COMMENTARY: IS THERE A FUTURE FOR QUANTIFYING DRINKING IN THE DIAGNOSIS, TREATMENT, AND PREVENTION OF ALCOHOL USE DISORDERS?
Alcohol and Alcoholism 2007 42(2):57-63;


INTRODUCTION

This commentary is based on a Plenary Address at the 2006 Meeting of the International Society for Biomedical Research on Alcoholism (ISBRA) held in Sydney, Australia, which posed the simple question: Is There a Future for Quantifying Drinking in the Diagnosis, Treatment, and Prevention of Alcohol Use Disorders?

The intention is to stimulate dialogue among the many disciplines represented in the alcohol field about where we should be going with respect to diagnostic criteria for alcohol use disorders (AUDs), now that the American Psychiatric Association (APA) and the World Health Organization (WHO) have launched initiatives for the construction of the fifth revision of the APA Diagnostic and Statistical Manual (DSM-V) and the l1th edition of the WHO International Classification of Diseases (ICD-11).

Our position is that quantifying drinking is very relevant to the diagnosis, treatment, and prevention of AUDs. Good examples are the diagnostic criteria developed over time for other complex diseases (e.g. hypertension and diabetes), in which diagnoses are a combination of quantifiable measures (e.g. blood pressure and blood glucose level) and risk factors for disease (e.g. age, weight, lifestyle, and co-morbid conditions).

For each of these disorders, diagnostic criteria have developed from simple cutpoints (e.g. diastolic and systolic blood pressure cutpoints for diagnosing hypertension in relation to heart attack and stroke), but have been continually refined as data on other dimensions of risk became available.

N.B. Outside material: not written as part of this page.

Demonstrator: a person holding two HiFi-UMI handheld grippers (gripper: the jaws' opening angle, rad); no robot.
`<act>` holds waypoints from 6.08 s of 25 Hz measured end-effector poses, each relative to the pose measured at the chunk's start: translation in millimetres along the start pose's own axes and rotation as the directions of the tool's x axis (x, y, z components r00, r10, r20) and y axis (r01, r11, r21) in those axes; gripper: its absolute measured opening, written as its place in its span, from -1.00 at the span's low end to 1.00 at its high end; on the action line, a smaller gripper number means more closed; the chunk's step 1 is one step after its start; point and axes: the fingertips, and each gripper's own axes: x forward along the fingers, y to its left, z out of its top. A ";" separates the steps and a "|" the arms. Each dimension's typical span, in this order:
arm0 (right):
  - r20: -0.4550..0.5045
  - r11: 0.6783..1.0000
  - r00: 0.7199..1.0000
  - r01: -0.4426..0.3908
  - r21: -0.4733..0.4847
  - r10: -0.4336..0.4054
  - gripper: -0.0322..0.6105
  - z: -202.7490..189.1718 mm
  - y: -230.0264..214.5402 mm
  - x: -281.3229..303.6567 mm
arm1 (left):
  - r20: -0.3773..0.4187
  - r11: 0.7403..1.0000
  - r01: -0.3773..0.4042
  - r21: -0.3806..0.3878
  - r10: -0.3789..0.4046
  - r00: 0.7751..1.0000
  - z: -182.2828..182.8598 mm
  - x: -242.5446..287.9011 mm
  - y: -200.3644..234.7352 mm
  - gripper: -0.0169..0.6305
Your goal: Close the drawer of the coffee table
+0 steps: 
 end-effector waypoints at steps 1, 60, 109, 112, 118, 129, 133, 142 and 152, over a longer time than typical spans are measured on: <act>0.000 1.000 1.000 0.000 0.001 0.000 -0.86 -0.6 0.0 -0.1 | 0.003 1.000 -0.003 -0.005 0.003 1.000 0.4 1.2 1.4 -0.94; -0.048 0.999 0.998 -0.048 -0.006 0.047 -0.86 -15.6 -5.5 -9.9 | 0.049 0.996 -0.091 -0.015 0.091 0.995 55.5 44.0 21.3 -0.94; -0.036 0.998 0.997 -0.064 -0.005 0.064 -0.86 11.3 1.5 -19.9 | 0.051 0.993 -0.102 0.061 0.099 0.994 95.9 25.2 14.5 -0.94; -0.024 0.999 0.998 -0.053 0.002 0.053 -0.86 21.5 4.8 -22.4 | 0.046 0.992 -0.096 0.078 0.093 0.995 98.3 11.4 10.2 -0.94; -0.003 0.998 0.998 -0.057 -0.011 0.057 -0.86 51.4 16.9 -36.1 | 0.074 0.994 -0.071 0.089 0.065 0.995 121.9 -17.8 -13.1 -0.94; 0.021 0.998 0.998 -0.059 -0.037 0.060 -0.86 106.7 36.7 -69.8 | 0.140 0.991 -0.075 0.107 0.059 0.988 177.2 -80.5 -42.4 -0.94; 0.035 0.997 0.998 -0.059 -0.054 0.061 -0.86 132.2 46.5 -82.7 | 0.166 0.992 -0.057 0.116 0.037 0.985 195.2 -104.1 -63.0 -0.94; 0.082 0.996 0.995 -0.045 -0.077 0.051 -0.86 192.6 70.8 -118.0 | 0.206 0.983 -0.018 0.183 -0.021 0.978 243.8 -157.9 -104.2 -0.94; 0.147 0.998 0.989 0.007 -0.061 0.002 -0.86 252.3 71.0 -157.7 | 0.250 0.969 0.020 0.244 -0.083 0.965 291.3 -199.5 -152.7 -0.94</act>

The data to develop multidimensional, scalable diagnostic criteria for AUDs similar to those for hypertension (National Heart, Lung, and Blood Institute, 2001a), diabetes (American Diabetes Association, 2006), and high blood cholesterol (National Heart, Lung, and Blood Institute, 2001b) are not yet sufficiently refined owing to the absence of quantifiable biomarkers.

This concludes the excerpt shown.